The problem - Transcribe exactly the lines that fall between the one holding "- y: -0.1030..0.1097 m" and the one holding "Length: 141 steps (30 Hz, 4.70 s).", inclusive, from the entries below.

Records to process -

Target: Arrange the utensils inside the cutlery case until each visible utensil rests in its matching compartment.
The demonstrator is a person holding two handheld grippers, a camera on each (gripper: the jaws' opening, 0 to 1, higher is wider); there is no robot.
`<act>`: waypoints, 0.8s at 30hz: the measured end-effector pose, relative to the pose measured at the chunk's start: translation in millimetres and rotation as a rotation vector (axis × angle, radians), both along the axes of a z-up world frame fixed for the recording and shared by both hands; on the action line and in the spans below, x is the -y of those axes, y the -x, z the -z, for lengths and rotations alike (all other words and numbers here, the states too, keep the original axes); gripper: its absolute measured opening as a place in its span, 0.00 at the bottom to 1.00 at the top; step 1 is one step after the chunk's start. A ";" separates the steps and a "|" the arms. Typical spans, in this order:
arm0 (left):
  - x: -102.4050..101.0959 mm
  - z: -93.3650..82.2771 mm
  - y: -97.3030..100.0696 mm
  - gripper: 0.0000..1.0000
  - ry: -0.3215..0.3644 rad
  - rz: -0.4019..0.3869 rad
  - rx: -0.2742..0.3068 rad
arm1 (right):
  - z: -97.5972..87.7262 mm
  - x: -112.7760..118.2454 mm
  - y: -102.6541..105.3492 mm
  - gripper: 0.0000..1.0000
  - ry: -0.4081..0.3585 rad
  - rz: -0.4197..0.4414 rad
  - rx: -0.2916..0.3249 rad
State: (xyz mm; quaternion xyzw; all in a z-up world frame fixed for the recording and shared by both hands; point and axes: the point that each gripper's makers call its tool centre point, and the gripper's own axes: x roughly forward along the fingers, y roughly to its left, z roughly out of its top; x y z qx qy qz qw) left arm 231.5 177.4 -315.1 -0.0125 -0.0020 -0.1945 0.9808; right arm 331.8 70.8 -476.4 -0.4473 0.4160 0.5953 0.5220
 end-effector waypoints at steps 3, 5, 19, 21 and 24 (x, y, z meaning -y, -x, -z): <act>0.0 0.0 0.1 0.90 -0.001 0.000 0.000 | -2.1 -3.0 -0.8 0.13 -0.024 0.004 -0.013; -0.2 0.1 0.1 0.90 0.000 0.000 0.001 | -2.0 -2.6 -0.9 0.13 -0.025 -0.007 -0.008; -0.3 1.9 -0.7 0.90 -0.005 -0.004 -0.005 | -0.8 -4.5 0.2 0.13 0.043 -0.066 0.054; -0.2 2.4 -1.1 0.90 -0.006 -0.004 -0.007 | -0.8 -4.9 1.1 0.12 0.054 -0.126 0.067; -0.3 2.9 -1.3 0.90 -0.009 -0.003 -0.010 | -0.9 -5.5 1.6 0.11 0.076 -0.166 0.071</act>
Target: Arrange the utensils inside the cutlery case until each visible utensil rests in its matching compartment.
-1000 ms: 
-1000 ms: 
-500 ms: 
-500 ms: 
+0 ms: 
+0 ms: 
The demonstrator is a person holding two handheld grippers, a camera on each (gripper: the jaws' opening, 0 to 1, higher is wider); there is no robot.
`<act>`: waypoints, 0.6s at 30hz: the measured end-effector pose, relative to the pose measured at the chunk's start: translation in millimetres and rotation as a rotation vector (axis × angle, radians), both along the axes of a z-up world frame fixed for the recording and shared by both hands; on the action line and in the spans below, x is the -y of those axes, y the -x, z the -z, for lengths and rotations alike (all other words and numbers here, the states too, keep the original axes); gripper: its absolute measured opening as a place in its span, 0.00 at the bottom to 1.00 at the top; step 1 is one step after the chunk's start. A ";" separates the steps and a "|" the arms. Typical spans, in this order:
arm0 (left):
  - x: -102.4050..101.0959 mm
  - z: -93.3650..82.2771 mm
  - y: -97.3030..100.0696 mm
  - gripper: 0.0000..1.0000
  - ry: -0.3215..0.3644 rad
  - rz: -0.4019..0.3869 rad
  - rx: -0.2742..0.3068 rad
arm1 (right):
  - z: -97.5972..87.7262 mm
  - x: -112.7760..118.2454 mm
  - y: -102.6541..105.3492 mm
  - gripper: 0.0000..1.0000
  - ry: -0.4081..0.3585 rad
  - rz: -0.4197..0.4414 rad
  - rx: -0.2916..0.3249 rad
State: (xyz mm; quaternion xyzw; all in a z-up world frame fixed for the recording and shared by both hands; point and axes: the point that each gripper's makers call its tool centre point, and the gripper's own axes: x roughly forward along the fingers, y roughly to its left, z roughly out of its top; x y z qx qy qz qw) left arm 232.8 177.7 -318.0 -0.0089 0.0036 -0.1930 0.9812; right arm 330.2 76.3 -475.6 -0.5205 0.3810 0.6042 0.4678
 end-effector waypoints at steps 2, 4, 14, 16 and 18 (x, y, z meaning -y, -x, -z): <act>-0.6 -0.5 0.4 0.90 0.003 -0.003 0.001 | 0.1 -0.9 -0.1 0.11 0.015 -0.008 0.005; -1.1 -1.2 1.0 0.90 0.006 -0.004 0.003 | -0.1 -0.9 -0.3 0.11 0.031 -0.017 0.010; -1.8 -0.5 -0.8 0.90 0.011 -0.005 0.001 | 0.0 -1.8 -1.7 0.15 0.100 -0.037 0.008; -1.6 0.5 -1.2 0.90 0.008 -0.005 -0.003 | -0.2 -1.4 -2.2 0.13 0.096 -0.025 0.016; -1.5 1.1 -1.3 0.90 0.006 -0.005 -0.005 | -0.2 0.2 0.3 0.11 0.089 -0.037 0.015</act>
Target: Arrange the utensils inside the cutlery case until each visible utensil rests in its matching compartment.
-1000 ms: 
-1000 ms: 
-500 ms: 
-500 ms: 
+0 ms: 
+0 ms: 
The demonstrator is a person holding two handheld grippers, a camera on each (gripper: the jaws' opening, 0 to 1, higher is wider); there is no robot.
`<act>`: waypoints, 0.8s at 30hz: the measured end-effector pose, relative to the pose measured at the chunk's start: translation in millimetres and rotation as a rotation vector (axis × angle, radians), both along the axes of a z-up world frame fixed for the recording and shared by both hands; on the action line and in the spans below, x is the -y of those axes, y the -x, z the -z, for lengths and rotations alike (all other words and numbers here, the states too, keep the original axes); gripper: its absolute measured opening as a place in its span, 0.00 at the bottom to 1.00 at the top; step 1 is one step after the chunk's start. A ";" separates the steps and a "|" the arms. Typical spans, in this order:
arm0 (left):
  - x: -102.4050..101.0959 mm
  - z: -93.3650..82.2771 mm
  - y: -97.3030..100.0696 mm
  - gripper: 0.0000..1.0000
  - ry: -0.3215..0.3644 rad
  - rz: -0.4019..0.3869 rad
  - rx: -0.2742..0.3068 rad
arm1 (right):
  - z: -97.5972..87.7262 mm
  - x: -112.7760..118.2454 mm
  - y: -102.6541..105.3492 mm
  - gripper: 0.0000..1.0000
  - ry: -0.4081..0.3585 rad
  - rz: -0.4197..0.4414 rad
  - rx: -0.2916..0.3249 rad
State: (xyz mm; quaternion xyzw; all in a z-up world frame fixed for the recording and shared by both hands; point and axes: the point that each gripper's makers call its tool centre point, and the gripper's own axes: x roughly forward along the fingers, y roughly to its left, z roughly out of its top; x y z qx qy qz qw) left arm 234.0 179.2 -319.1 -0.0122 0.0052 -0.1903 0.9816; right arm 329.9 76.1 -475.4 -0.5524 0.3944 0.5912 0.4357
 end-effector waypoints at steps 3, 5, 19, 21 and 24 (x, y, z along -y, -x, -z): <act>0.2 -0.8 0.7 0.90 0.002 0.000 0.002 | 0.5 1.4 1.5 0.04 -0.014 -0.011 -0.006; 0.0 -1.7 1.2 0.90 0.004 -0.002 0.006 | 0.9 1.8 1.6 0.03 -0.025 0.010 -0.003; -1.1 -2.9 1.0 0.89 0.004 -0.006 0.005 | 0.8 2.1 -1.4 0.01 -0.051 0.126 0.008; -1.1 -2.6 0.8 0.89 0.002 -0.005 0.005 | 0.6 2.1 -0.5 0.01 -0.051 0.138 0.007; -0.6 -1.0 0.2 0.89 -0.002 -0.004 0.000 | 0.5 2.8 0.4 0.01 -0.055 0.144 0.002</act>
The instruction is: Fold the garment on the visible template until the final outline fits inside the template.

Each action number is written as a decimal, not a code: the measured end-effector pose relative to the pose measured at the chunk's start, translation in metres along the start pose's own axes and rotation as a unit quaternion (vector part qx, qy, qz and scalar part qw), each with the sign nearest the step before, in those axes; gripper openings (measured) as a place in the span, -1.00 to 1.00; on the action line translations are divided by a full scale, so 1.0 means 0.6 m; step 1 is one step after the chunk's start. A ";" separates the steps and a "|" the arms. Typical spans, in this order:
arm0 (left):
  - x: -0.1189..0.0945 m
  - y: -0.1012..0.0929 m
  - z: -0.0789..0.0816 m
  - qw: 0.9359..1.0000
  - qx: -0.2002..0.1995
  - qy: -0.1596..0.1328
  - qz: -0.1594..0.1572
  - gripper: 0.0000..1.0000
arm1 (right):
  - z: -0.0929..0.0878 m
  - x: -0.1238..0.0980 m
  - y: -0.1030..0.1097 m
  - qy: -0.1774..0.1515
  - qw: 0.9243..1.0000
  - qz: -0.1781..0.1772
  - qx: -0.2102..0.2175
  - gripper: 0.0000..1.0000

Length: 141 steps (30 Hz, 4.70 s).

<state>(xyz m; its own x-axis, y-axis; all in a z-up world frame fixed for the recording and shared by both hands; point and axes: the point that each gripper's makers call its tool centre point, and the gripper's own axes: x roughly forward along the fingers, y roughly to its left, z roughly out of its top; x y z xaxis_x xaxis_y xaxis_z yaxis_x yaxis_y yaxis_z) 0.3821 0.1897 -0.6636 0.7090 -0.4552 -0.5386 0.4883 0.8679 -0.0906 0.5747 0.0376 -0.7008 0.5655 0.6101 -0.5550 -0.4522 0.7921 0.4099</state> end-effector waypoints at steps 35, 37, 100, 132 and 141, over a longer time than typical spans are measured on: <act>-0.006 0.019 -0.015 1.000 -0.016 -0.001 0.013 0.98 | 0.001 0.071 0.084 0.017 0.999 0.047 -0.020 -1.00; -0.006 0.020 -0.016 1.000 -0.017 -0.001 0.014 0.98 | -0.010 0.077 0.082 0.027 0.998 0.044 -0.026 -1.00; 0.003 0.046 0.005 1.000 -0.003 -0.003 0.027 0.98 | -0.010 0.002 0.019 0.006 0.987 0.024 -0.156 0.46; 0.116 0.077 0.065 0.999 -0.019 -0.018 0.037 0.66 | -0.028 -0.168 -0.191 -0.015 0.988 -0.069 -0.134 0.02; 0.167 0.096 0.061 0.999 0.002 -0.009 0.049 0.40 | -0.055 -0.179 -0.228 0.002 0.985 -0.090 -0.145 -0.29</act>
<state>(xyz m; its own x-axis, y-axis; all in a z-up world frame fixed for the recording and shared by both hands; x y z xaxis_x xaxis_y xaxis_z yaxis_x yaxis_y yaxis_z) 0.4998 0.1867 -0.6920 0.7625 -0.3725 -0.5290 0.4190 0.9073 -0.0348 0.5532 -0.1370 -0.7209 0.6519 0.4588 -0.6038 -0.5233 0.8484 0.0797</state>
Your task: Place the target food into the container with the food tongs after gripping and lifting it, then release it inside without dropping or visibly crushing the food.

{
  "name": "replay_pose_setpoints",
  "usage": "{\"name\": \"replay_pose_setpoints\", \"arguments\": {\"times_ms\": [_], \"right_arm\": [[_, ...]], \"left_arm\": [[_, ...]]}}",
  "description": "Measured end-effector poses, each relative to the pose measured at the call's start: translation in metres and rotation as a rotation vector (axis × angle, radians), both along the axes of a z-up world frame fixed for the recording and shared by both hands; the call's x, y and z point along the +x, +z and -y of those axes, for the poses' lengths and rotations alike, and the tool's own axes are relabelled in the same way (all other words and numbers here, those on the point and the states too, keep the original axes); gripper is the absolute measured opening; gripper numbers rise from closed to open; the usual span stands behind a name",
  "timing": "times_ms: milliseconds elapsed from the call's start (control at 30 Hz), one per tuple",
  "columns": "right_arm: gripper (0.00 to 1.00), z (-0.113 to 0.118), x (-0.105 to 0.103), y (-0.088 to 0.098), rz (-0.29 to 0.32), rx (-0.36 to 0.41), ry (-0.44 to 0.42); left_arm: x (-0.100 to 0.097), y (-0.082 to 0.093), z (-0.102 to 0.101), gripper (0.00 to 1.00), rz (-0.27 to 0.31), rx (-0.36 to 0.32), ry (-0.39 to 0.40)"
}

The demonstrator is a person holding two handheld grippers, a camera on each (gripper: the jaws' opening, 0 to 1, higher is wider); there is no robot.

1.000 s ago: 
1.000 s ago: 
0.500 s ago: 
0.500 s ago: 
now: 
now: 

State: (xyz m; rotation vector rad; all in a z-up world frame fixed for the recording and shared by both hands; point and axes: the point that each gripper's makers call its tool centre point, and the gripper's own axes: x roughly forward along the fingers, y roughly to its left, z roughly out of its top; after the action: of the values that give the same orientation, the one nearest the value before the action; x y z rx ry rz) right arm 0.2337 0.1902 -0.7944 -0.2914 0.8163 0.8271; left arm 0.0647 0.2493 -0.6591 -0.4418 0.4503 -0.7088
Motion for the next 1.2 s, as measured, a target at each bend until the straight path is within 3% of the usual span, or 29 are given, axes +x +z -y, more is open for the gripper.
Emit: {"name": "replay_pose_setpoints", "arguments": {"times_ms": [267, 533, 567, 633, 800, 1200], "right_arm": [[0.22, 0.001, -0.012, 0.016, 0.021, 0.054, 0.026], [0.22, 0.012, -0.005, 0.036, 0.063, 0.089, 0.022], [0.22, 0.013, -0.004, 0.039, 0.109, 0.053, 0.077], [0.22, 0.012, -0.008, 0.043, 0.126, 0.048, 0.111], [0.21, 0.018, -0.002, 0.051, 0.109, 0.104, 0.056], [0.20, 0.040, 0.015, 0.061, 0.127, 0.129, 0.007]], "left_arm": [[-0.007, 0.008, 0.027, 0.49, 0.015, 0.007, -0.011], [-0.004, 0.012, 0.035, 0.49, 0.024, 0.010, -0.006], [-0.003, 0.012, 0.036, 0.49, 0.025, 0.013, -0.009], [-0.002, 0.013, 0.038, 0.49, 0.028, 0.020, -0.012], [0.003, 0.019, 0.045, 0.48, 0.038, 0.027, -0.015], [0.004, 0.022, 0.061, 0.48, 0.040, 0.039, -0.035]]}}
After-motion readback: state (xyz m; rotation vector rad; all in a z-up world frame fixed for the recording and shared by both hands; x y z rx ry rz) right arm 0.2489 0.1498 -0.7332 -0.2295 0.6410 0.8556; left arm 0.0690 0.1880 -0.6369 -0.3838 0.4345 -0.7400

Your solution -
  - y: -0.1030..0.1097 m
  - qy: -0.1774..0.1515
  - qw: 0.9243..1.0000
  - qz: -0.1781..0.1772
  - qx: -0.2102..0.2175
  - gripper: 0.0000..1.0000

Length: 141 steps (30 Hz, 4.70 s).

The answer requires no additions.